**SUPPLIED MATERIAL**:

[Start of Attachment]

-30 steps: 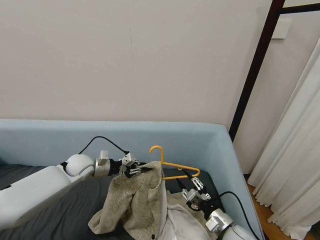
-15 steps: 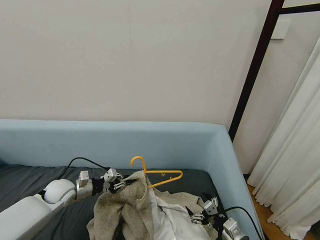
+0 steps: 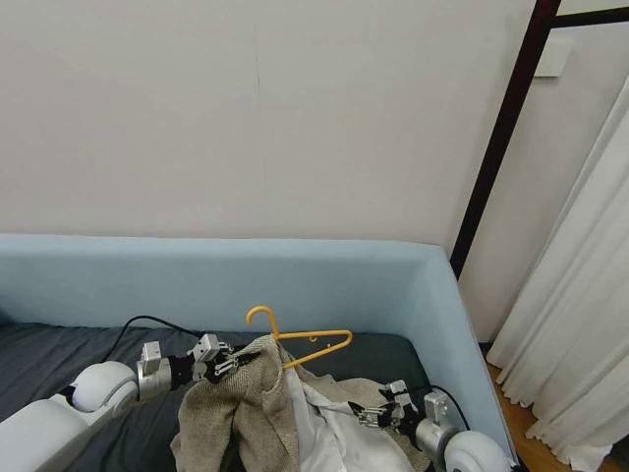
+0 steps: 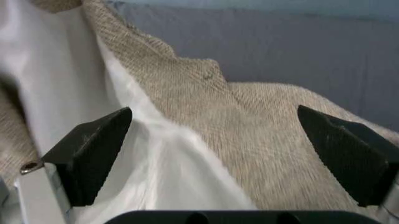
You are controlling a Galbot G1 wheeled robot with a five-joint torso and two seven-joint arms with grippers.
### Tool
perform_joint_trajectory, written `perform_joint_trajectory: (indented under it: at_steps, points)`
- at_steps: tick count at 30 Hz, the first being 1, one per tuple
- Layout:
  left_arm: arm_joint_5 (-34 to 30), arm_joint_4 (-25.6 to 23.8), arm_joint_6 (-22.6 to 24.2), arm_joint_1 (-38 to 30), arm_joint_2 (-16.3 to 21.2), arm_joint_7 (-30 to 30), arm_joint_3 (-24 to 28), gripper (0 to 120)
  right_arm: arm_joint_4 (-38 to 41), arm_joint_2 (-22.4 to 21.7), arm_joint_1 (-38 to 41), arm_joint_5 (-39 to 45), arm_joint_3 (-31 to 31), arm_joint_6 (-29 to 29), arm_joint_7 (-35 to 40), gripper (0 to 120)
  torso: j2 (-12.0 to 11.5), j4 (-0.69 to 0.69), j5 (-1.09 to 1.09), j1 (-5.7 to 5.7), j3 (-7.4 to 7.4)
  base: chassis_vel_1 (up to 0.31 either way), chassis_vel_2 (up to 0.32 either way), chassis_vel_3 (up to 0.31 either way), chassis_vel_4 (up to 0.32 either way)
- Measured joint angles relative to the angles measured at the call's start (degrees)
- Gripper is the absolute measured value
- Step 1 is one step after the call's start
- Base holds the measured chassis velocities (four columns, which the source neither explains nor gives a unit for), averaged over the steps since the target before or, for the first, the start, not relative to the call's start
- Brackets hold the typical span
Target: Pick up the clothes from the sofa and hang them on the clothes hanger.
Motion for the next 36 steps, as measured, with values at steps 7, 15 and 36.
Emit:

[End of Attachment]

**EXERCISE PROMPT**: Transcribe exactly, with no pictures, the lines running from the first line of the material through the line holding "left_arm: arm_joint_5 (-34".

**RESULT OF THE TASK**:
-30 steps: 
-15 steps: 
+0 steps: 
+0 steps: 
You are controlling a Galbot G1 wheeled robot with a five-joint torso and two seven-joint arms with grippers.
### Tool
perform_joint_trajectory, written `perform_joint_trajectory: (indented under it: at_steps, points)`
- at_steps: tick count at 30 Hz, the first being 1, one per tuple
- Layout:
  left_arm: arm_joint_5 (-34 to 30), arm_joint_4 (-25.6 to 23.8), arm_joint_6 (-22.6 to 24.2), arm_joint_1 (-38 to 30), arm_joint_2 (-16.3 to 21.2), arm_joint_7 (-30 to 30), arm_joint_3 (-24 to 28), gripper (0 to 120)

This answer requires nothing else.